**PROMPT:** Would you reproduce the whole listing below without altering a single word?

**DATASET SECTION:**
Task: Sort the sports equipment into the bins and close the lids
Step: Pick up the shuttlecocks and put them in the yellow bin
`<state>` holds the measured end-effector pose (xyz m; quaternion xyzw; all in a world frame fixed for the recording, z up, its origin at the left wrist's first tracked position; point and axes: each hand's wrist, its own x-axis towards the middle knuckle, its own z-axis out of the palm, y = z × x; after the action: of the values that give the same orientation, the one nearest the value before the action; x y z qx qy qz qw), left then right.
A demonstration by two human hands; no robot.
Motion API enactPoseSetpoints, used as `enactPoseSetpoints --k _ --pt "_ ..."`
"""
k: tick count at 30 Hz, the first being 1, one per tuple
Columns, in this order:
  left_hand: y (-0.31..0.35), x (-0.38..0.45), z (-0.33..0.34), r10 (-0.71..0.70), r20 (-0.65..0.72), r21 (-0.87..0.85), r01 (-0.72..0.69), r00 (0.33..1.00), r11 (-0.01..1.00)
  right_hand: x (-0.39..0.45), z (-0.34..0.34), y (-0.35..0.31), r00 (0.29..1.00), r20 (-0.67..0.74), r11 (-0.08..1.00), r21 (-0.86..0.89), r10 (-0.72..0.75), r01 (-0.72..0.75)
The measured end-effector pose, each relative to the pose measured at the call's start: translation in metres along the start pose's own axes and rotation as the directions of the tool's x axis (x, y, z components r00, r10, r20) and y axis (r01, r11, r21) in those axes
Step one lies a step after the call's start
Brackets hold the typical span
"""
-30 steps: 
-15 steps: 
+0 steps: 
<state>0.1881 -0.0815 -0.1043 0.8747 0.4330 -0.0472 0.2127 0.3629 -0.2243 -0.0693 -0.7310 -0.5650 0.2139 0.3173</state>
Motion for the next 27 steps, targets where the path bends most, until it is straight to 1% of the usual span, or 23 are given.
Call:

**ANSWER SPACE:**
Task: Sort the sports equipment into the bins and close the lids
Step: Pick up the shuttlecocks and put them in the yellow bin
`<state>` holds the measured end-effector pose (xyz m; quaternion xyzw; all in a world frame fixed for the recording, z up, its origin at the left wrist's first tracked position; point and axes: each hand's wrist, its own x-axis towards the middle knuckle, its own z-axis out of the palm, y = z × x; after the action: of the values that give the same orientation, the one nearest the value before the action; x y z qx qy qz qw), left then right.
A demonstration by two human hands; no robot.
Motion API enactPoseSetpoints, used as `enactPoseSetpoints --k _ --pt "_ ..."`
"""
k: tick count at 30 Hz, the first being 1, one per tuple
Columns, in this order:
  left_hand: y (-0.31..0.35), x (-0.38..0.45), z (-0.33..0.34), r10 (-0.71..0.70), r20 (-0.65..0.72), r21 (-0.87..0.85), r01 (-0.72..0.69), r00 (0.33..1.00), r11 (-0.01..1.00)
  right_hand: x (-0.39..0.45), z (-0.34..0.34), y (-0.35..0.31), r00 (0.29..1.00), r20 (-0.67..0.74), r11 (-0.08..1.00), r21 (-0.86..0.89), r10 (-0.72..0.75), r01 (-0.72..0.75)
The measured end-effector pose, each relative to the pose measured at the call's start: translation in metres along the start pose's own axes and rotation as the directions of the tool's x axis (x, y, z components r00, r10, r20) and y axis (r01, r11, r21) in those axes
Step one lies a step after the call's start
Brackets hold the typical span
"""
-30 steps: 
-15 steps: 
+0 steps: 
<state>0.1881 -0.0815 -0.1043 0.8747 0.4330 -0.0472 0.2127 0.3629 -0.2243 -0.0693 -0.7310 -0.5650 0.2139 0.3173</state>
Motion for the next 27 steps, targets where the path bends most, until it is straight to 1% of the usual span, or 23 are given.
Call:

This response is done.